Give back every record word for word, but keep the pictures out.
STORED DATA START
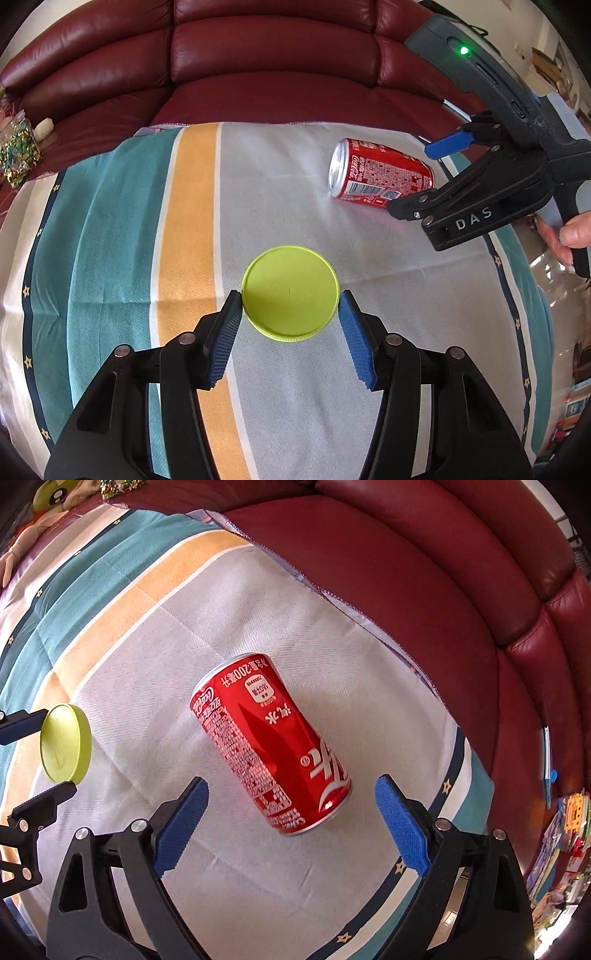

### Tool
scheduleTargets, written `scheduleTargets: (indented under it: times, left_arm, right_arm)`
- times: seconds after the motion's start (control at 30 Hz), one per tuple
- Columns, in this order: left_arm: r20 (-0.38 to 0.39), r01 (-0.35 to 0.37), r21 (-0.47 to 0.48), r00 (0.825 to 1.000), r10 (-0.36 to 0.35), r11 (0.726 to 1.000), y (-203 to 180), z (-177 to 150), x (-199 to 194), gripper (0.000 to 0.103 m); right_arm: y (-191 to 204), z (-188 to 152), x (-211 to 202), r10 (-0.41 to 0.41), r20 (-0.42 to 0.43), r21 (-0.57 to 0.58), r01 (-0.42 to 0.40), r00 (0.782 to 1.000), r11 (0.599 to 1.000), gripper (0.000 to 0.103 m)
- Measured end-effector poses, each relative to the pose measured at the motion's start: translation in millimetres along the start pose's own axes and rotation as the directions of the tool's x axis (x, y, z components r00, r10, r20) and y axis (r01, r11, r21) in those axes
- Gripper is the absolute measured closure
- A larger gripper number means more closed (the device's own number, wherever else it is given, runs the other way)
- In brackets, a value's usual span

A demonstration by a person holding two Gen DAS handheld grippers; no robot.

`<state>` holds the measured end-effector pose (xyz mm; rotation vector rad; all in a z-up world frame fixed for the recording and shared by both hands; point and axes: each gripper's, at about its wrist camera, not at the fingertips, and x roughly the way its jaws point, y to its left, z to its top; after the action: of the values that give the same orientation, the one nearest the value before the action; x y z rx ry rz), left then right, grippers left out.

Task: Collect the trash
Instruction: 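Grasp the yellow lid with the left tool while the right tool grasps the red Coke can, then carry the lid and can over the teal bin and open both tools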

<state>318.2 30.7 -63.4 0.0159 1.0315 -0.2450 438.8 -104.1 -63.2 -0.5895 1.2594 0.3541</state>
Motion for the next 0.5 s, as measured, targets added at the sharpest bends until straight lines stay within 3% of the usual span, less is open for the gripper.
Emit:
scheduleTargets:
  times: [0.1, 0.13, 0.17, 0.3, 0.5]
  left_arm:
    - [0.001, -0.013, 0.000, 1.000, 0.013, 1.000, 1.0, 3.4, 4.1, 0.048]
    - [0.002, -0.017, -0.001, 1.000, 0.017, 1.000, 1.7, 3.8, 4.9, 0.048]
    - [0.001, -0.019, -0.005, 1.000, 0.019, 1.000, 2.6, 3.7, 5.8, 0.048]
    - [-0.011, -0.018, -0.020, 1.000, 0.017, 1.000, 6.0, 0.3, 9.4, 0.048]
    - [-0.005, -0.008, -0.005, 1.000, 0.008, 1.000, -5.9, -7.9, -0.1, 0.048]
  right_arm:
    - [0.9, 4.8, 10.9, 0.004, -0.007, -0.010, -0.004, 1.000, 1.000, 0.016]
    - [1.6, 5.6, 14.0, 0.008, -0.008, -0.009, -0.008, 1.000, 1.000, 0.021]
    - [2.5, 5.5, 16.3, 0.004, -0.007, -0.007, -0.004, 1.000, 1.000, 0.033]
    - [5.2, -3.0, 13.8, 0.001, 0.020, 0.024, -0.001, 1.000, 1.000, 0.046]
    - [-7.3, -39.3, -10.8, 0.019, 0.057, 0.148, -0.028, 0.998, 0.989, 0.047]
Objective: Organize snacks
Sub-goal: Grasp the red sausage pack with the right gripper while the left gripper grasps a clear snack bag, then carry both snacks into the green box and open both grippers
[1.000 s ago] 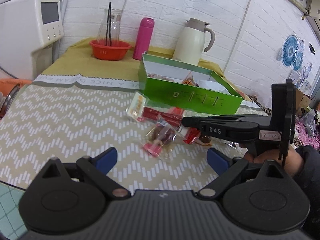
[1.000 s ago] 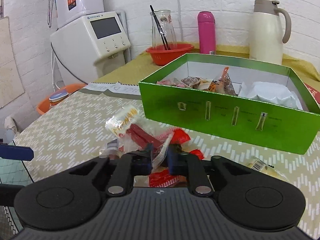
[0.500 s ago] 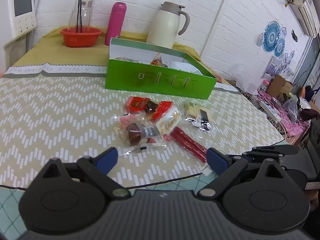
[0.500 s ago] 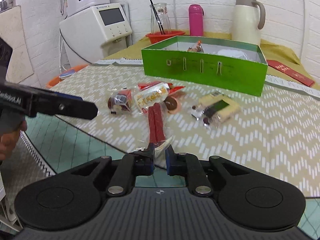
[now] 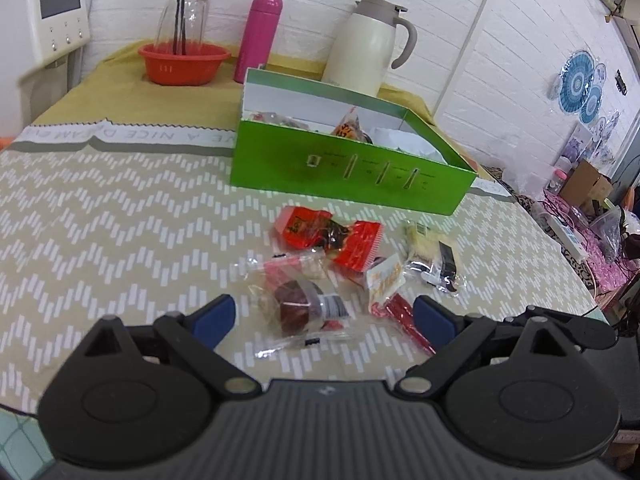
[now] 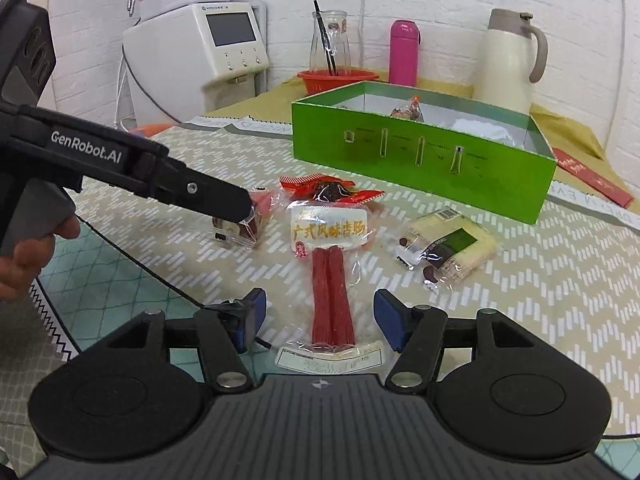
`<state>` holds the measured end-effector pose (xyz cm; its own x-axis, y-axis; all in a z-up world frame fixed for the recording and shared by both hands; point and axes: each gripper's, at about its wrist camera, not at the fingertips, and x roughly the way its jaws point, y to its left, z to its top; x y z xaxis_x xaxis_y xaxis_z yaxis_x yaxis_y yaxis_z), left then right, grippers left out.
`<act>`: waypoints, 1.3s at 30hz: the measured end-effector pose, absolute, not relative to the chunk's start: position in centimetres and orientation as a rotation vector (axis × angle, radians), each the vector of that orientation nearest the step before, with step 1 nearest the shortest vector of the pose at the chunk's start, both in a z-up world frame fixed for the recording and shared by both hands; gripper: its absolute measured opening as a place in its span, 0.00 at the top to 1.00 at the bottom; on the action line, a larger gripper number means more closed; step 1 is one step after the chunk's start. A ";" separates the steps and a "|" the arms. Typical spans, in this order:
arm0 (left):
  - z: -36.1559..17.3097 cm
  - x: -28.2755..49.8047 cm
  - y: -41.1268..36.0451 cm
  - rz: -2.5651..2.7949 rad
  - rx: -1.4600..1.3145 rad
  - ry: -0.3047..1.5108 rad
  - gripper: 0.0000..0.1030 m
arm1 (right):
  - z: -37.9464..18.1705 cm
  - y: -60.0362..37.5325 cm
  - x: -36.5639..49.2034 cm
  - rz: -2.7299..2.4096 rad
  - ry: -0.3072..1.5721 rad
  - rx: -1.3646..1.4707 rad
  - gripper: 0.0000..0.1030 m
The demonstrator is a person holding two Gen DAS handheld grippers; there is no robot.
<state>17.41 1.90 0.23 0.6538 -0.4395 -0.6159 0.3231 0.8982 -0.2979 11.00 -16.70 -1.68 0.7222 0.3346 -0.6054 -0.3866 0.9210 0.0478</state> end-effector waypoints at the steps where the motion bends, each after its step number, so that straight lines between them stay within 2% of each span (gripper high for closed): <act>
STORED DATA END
ANSWER BOX:
### Tool
scheduleTargets, written `scheduleTargets: (indented under it: times, left_arm, right_arm)`
- times: seconds after the motion's start (control at 30 Hz), one per tuple
- Columns, in this order: left_arm: r20 (-0.38 to 0.39), r01 (-0.35 to 0.37), r21 (-0.47 to 0.48), r00 (0.825 to 1.000), r10 (-0.36 to 0.35), r11 (0.726 to 1.000), y (-203 to 180), z (-177 to 150), x (-199 to 194), gripper (0.000 to 0.103 m); right_arm: y (-191 to 204), z (-188 to 152), x (-211 to 202), r10 (-0.41 to 0.41), r20 (-0.42 to 0.43), r21 (-0.57 to 0.58), r01 (-0.42 to 0.40), r00 (0.782 to 1.000), r11 (0.599 to 1.000), gripper (0.000 to 0.103 m)
- Measured end-effector poses, each relative to the pose measured at the motion's start: translation in millimetres along the start pose's own axes and rotation as the directions of the tool's x axis (x, y, z components r00, r10, r20) and y axis (r01, r11, r21) in those axes
- Gripper is the absolute measured closure
- A larger gripper number means more closed (the device's own number, wherever else it is given, runs the other way)
- In brackets, a value's usual span

A demonstration by a person holding two Gen DAS handheld grippers; no robot.

`<state>` holds the measured end-effector pose (xyz mm; rotation vector rad; all in a z-up world frame fixed for the recording and shared by both hands; point and axes: each gripper's, at about its wrist camera, not at the fingertips, and x roughly the way its jaws point, y to its left, z to its top; after the action: of the values that give the same orientation, the one nearest the value before the action; x y z rx ry rz), left then right, grippers left out.

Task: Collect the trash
Instruction: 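Grasp the yellow lid with the left tool while the right tool grasps the red Coke can, then carry the lid and can over the teal bin and open both tools
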
<state>318.2 30.7 -63.4 0.0159 1.0315 -0.2450 438.8 -104.1 -63.2 -0.5895 1.2594 0.3541</state>
Motion for the next 0.5 s, as measured, targets added at the sharpest bends until straight lines stay within 3% of the usual span, less is open for the gripper.
Emit:
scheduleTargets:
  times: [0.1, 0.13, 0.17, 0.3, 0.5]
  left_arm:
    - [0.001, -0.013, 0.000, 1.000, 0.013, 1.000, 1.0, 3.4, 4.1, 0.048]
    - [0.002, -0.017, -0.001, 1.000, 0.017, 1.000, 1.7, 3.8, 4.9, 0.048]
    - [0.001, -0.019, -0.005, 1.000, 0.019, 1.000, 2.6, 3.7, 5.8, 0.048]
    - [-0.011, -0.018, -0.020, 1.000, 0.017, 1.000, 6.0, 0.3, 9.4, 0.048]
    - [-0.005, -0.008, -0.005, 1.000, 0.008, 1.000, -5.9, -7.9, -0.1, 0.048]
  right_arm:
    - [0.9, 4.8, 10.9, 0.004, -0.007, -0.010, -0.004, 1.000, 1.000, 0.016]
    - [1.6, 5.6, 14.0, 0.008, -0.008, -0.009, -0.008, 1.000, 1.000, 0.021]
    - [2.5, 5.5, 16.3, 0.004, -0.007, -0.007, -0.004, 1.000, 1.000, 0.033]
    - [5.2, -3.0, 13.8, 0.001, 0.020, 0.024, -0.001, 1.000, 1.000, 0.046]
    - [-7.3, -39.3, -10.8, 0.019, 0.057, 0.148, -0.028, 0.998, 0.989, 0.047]
Objective: Organize snacks
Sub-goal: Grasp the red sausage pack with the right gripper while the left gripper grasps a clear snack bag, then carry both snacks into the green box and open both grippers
[1.000 s ago] 
[1.000 s ago] 
[0.500 s ago] 
[0.500 s ago] 
[now] 
[now] 
`<state>` holds the measured end-effector pose (xyz cm; its own x-axis, y-axis; all in a z-up world frame fixed for the recording and shared by both hands; point and axes: each gripper's, at about its wrist camera, not at the fingertips, and x roughly the way its jaws point, y to its left, z to its top; x y z xaxis_x xaxis_y xaxis_z yaxis_x yaxis_y yaxis_z), left then right, grippers left out.
`<act>`: waypoints, 1.3s at 30hz: the measured end-effector pose, absolute, not relative to the chunk's start: position in centimetres and orientation as a rotation vector (axis × angle, radians), each the vector of that orientation nearest the step before, with step 1 nearest the shortest vector of the pose at the chunk's start, both in a z-up world frame fixed for the recording and shared by both hands; gripper: its absolute measured opening as a place in its span, 0.00 at the top to 1.00 at the bottom; on the action line, a larger gripper number means more closed; step 1 is one step after the chunk's start. A ";" separates the steps and a "|" the arms. Typical spans, in this order:
arm0 (left):
  - z: -36.1559..17.3097 cm
  - x: -28.2755..49.8047 cm
  - y: -41.1268..36.0451 cm
  - rz: -2.5651..2.7949 rad
  - rx: -1.4600..1.3145 rad
  - ry: -0.3047..1.5108 rad
  - gripper: 0.0000..0.1030 m
arm1 (right):
  - z: -37.9464..18.1705 cm
  - y: -60.0362..37.5325 cm
  - x: -36.5639..49.2034 cm
  - rz: -2.7299..2.4096 rad
  - ry: -0.3072..1.5721 rad
  - rx: -1.3646..1.4707 rad
  - gripper: 0.0000..0.1030 m
The demonstrator is a person holding two Gen DAS handheld grippers; there is no robot.
<state>17.41 1.90 0.23 0.6538 -0.4395 -0.6159 0.3231 0.8982 -0.2979 11.00 -16.70 -1.68 0.7222 0.3346 -0.6054 -0.3866 0.9210 0.0478</state> end-effector waypoints at the steps where the motion bends, each after its step number, so that straight lines between them stay within 2% of each span (gripper high for closed): <act>

There is no more to the exercise.